Addressing liquidations of subsidiaries under §332 (where the parent corporation owns at least 80% of the stock of the subsidiary) as well as liquidations of corporations that do not qualify under §332, the Portfolio considers the tax consequences to both the liquidating corporation and its shareholders. D., The Ohio State University Moritz College of Law; LL. Taxation, Georgetown University Law Center; Former Law Clerk to Hon. The Portfolio highlights traps for unwary taxpayers and discusses planning opportunities in connection with a corporate liquidation. In effect, the default election for such members is a partnership. The partnership reports its income on Form 1065, which is used to allocate the income, deductions, and credits to the partners (who pay the tax). A capital interest is more than a mere right to share in the profits; it is an interest in the assets of the partnership that would be distributed at withdrawal or liquidation. When a capital interest is received by gift, the donees distributive share of income (1) must be figured by reducing income by reasonable compensation for services the donor renders and (2) must not be proportionately greater than the donors share when attributable to capital.

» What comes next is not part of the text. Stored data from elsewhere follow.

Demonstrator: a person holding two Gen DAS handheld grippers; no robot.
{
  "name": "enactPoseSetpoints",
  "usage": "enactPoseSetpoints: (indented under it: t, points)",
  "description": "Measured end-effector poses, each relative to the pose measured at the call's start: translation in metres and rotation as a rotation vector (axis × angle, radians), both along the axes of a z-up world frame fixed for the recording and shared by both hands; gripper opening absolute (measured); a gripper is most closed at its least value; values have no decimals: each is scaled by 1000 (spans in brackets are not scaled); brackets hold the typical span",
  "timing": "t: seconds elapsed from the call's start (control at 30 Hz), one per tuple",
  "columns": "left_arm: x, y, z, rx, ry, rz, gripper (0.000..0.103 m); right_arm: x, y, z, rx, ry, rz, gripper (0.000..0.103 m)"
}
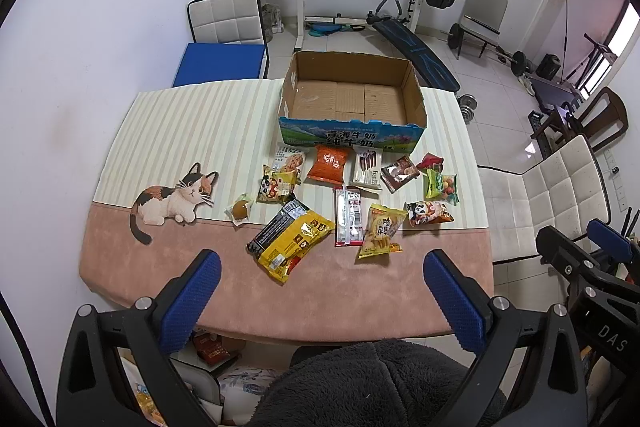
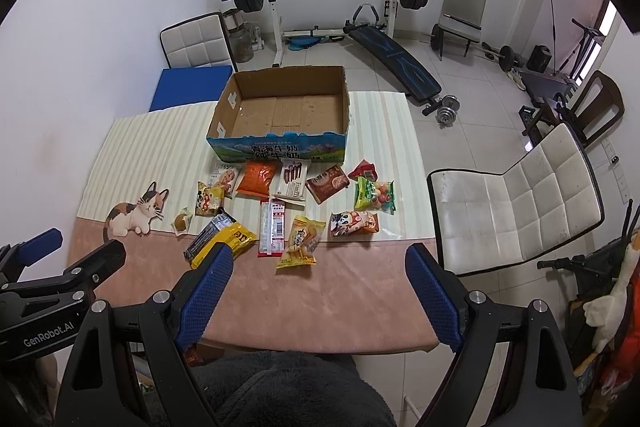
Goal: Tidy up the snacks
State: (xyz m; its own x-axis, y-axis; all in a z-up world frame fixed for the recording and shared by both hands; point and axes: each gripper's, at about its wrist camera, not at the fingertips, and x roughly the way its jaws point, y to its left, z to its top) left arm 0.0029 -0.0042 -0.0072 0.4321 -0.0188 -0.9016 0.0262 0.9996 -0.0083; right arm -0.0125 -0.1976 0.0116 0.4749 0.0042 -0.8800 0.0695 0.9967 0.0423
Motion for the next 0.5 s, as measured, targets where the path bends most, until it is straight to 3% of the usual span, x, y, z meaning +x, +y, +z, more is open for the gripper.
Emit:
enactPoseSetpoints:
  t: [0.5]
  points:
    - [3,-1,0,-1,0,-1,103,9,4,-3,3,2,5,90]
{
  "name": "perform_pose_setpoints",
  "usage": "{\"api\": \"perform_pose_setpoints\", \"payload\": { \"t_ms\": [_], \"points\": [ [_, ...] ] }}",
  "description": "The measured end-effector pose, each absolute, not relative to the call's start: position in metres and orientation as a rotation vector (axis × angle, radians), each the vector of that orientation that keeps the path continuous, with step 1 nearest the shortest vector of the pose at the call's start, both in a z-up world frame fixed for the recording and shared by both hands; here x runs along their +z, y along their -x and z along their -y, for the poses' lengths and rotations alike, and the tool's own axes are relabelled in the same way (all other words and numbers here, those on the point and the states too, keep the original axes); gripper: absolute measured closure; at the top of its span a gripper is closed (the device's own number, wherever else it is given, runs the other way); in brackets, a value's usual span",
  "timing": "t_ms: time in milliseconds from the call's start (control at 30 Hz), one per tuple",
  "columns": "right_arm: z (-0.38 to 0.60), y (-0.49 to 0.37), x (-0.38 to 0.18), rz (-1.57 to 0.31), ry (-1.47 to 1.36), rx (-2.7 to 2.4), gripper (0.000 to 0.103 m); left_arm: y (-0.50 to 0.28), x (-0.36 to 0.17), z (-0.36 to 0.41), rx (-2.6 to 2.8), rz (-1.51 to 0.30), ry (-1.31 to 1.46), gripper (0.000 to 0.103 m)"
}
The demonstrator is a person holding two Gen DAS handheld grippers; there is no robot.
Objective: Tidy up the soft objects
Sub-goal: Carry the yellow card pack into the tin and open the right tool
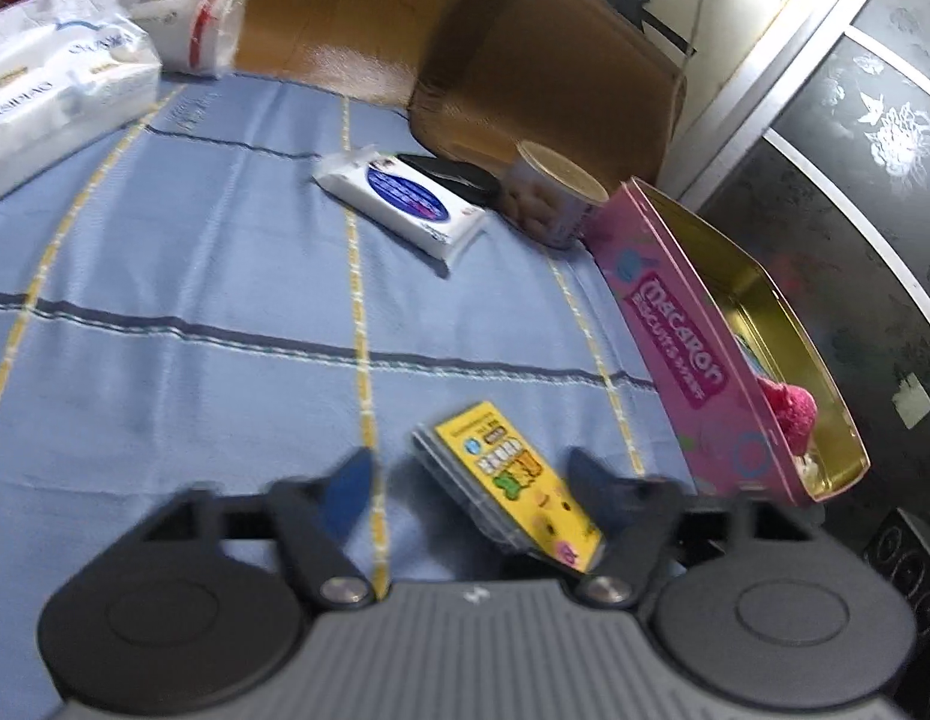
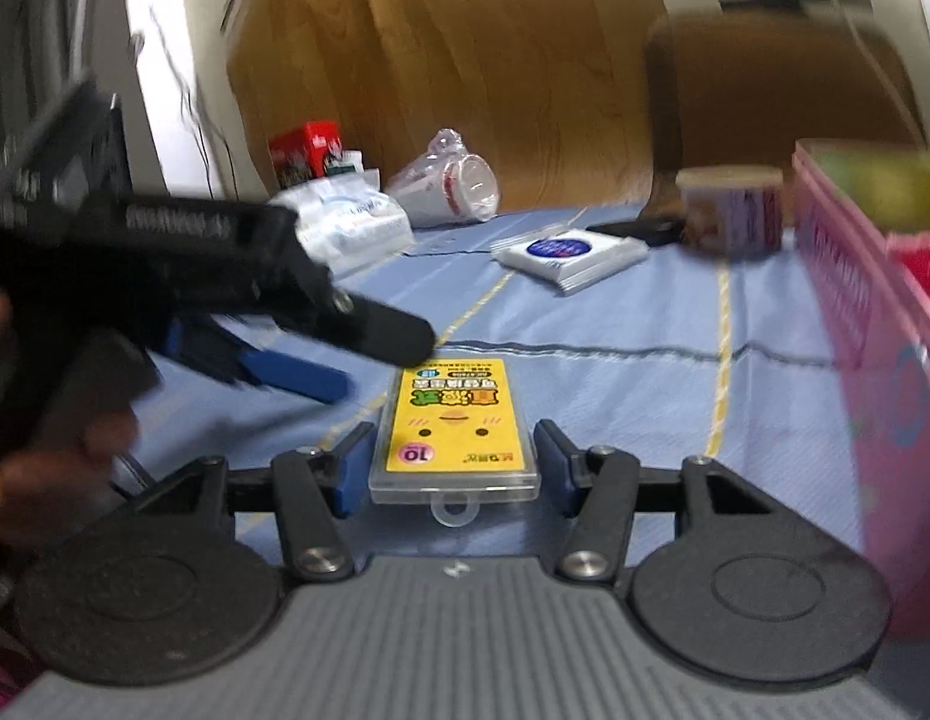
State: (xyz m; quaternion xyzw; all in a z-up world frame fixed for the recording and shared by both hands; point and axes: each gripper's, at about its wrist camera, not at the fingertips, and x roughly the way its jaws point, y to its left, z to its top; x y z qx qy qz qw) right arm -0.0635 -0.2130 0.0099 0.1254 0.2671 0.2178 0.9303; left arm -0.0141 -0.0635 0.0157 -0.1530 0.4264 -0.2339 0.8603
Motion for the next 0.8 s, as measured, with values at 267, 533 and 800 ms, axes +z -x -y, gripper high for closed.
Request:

Liquidating Partnership Distributions Gain or Loss to Retiring Partner G. However, if services are provided to tenants, then the organization will be a partnership. For tax years after 1996, an organization of two or more members will be classified as a partnership if it is (1) A corporation under state law, (2) A joint-stock company under state law, (3) An insurance company, (4) Certain banks, (5) An organization wholly owned by a state government, (6) Statutory corporations under the Code, such as publicly traded partnerships, (7) Certain foreign organizations, (8) A tax-exempt organization, (9) A real estate investment trust, (10) Statutory trusts under the Code, and (11) Any organization electing to be classified as a corporation by filing form 8832.
Liquidating Partnership Distributions Basis of Property Received 7. Sale of a Partnership Interest General Consequences B. In addition, certain investment organizations may elect to be excluded from partnership status if all members of the organization elect such exclusion.
Tax Management Portfolio, Corporate Liquidations, No. 784-3rd, analyses the tax considerations in connection with the liquidation of a corporation.
The principal focus of the Portfolio is on liquidations after the repeal of the General Utilities doctrine by the Tax Reform Act of 1986.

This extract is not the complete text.